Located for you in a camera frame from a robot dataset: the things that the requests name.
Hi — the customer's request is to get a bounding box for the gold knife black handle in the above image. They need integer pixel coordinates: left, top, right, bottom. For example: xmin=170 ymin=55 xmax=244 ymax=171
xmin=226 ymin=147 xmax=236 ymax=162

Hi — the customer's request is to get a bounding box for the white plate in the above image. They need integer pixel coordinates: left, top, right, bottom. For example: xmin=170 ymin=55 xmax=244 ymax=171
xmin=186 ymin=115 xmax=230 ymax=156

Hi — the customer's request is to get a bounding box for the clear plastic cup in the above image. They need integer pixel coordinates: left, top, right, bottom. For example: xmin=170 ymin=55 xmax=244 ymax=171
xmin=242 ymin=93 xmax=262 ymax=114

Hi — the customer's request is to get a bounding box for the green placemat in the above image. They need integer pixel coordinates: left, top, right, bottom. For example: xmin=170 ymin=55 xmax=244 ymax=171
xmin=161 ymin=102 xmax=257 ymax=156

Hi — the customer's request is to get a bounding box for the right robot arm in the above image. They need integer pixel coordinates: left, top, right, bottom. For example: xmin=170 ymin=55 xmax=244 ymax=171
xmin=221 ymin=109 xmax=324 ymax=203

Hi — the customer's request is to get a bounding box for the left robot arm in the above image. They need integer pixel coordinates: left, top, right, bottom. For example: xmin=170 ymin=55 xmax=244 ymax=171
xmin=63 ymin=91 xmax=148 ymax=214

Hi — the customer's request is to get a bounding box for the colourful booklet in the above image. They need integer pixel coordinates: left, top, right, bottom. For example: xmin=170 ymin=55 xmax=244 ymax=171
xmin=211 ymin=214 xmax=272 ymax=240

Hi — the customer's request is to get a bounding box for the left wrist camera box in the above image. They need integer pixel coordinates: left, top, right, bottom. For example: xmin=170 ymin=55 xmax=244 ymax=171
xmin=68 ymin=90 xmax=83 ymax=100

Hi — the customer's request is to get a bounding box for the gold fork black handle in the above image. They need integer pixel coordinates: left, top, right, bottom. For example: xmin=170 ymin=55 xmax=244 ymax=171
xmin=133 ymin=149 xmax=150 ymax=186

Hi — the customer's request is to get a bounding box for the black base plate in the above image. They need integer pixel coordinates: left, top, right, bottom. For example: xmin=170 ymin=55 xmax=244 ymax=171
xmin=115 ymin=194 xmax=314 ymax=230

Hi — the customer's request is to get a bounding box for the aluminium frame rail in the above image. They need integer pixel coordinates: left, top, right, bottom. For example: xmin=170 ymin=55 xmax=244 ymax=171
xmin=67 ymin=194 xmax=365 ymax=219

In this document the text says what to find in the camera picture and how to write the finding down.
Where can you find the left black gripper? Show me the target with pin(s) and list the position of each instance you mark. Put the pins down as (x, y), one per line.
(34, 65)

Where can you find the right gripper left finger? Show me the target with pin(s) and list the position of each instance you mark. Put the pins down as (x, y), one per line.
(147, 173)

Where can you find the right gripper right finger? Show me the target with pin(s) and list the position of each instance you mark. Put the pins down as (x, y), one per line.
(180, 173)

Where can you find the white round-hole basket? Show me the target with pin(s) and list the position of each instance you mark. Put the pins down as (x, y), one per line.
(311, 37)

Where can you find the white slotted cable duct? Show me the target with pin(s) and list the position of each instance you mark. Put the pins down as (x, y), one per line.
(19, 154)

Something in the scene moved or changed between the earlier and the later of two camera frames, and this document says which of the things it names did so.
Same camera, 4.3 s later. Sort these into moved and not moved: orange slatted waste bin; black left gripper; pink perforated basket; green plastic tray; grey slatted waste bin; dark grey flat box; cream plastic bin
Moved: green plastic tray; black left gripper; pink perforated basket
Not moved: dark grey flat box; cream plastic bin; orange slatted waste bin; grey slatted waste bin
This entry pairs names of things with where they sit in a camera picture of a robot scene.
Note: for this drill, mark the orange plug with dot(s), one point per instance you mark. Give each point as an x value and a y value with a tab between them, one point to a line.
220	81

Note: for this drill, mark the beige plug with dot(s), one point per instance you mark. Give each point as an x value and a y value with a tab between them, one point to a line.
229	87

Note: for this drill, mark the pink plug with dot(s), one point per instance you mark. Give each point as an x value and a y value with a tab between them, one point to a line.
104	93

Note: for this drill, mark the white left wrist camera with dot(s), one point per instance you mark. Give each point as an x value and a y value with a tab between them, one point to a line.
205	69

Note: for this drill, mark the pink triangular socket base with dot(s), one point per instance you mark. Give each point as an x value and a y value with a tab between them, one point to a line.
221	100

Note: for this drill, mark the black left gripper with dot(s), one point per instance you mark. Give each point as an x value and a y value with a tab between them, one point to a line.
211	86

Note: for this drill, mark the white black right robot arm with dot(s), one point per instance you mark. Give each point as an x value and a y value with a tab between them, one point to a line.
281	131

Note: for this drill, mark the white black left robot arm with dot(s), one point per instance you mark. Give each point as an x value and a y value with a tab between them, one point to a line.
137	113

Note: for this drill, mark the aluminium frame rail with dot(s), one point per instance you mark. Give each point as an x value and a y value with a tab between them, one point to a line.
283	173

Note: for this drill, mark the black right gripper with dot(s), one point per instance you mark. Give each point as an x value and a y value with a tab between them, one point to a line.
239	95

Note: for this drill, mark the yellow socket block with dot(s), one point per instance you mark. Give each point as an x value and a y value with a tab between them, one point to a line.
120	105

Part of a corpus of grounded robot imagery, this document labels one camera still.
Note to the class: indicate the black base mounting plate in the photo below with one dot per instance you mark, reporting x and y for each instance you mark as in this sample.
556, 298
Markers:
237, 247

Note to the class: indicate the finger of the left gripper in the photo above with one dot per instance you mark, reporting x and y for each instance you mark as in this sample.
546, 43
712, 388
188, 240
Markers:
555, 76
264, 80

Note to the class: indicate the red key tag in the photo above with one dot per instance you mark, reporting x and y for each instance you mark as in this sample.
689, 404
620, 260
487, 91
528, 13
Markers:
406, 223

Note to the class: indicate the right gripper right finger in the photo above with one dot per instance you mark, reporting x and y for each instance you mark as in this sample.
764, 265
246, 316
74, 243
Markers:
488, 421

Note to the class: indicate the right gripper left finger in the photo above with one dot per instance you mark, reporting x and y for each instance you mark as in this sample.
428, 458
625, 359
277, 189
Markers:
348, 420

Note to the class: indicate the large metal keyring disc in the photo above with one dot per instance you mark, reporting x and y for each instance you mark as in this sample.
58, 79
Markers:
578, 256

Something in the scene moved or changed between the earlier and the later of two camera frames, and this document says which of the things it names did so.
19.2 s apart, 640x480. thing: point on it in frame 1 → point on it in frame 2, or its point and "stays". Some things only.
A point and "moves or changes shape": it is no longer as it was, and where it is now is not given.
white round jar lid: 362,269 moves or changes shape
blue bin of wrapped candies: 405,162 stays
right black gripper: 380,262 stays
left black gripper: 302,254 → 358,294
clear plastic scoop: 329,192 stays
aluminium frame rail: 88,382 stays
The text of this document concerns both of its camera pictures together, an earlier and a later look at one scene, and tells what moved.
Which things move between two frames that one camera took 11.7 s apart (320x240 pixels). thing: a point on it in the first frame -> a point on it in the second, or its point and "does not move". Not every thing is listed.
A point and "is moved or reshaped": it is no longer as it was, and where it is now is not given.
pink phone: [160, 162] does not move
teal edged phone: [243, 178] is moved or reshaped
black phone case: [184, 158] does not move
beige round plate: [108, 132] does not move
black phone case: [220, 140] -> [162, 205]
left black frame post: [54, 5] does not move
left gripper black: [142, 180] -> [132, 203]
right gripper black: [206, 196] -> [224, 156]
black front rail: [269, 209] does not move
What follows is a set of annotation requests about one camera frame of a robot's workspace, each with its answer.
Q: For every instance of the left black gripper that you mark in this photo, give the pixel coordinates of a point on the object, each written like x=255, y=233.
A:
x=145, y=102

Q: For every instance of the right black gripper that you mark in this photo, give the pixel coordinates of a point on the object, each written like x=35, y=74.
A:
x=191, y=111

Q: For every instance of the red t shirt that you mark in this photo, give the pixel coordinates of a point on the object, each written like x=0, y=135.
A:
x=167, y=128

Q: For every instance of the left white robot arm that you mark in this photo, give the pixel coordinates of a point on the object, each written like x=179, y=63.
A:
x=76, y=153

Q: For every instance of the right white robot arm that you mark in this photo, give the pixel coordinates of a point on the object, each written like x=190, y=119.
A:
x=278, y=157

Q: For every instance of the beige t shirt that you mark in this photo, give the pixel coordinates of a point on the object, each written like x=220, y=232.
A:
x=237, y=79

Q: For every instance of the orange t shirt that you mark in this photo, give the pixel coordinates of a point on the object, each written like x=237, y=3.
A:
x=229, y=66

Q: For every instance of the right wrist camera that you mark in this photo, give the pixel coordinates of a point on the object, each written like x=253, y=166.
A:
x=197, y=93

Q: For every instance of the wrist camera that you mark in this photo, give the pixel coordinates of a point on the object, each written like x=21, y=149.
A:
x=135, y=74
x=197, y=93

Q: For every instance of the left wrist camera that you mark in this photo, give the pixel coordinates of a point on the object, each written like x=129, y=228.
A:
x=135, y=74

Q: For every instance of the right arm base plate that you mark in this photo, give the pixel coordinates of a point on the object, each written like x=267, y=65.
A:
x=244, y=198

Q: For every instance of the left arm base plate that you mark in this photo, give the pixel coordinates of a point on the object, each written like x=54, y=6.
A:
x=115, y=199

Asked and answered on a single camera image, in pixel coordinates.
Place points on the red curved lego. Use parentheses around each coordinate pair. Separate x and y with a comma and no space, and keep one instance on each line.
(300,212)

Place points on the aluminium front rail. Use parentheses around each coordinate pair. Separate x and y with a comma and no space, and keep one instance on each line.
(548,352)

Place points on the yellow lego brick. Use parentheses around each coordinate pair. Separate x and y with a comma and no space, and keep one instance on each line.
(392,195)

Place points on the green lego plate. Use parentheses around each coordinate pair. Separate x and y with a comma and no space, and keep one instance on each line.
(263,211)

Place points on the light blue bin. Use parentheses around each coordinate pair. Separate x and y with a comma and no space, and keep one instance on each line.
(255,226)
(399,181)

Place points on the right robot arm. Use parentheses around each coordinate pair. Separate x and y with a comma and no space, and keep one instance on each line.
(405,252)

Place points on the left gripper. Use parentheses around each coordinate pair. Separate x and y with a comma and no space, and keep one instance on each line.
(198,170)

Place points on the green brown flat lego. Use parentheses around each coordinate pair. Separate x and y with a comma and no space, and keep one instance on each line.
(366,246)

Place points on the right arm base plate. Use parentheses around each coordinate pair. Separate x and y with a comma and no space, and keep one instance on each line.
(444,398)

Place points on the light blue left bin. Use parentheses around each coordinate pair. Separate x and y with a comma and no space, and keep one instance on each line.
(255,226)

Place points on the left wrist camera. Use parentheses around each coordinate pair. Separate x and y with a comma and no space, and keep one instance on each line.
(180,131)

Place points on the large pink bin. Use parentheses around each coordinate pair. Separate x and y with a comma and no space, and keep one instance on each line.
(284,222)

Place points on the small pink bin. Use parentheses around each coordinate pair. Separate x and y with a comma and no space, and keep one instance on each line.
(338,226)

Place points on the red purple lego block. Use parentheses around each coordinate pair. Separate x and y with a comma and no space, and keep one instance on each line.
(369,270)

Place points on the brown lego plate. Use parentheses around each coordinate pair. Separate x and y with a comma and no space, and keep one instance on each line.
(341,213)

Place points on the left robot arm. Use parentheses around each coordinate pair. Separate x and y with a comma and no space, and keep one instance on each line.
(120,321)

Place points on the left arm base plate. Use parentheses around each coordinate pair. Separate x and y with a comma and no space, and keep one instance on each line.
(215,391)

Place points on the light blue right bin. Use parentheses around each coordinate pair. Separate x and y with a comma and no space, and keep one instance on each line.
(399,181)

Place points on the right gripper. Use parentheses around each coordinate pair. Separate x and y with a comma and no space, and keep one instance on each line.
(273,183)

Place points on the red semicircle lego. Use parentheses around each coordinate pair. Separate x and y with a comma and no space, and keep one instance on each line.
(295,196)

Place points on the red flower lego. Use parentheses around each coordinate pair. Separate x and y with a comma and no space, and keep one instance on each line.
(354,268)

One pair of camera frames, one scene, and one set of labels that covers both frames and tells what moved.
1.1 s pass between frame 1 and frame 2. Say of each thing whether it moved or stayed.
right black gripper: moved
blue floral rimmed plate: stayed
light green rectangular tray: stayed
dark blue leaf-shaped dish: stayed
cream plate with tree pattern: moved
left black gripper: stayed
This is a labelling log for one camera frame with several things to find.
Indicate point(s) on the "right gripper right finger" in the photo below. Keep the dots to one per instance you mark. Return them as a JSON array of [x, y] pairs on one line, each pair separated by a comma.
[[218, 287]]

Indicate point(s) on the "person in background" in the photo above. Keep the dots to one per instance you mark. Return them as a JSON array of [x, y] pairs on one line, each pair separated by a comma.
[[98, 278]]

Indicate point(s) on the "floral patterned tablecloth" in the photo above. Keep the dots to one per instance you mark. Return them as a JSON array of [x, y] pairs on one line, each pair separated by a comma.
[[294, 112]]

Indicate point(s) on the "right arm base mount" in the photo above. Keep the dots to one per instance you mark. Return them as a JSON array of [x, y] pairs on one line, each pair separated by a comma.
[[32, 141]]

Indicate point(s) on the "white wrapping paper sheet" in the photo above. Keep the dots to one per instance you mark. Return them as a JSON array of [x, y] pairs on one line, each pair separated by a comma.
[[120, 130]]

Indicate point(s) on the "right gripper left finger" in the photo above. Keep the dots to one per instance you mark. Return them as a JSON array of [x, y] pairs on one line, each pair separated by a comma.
++++++++++
- _Work request_
Give the number of lines in this material that include the string "given", with no other text.

- _Exercise response_
2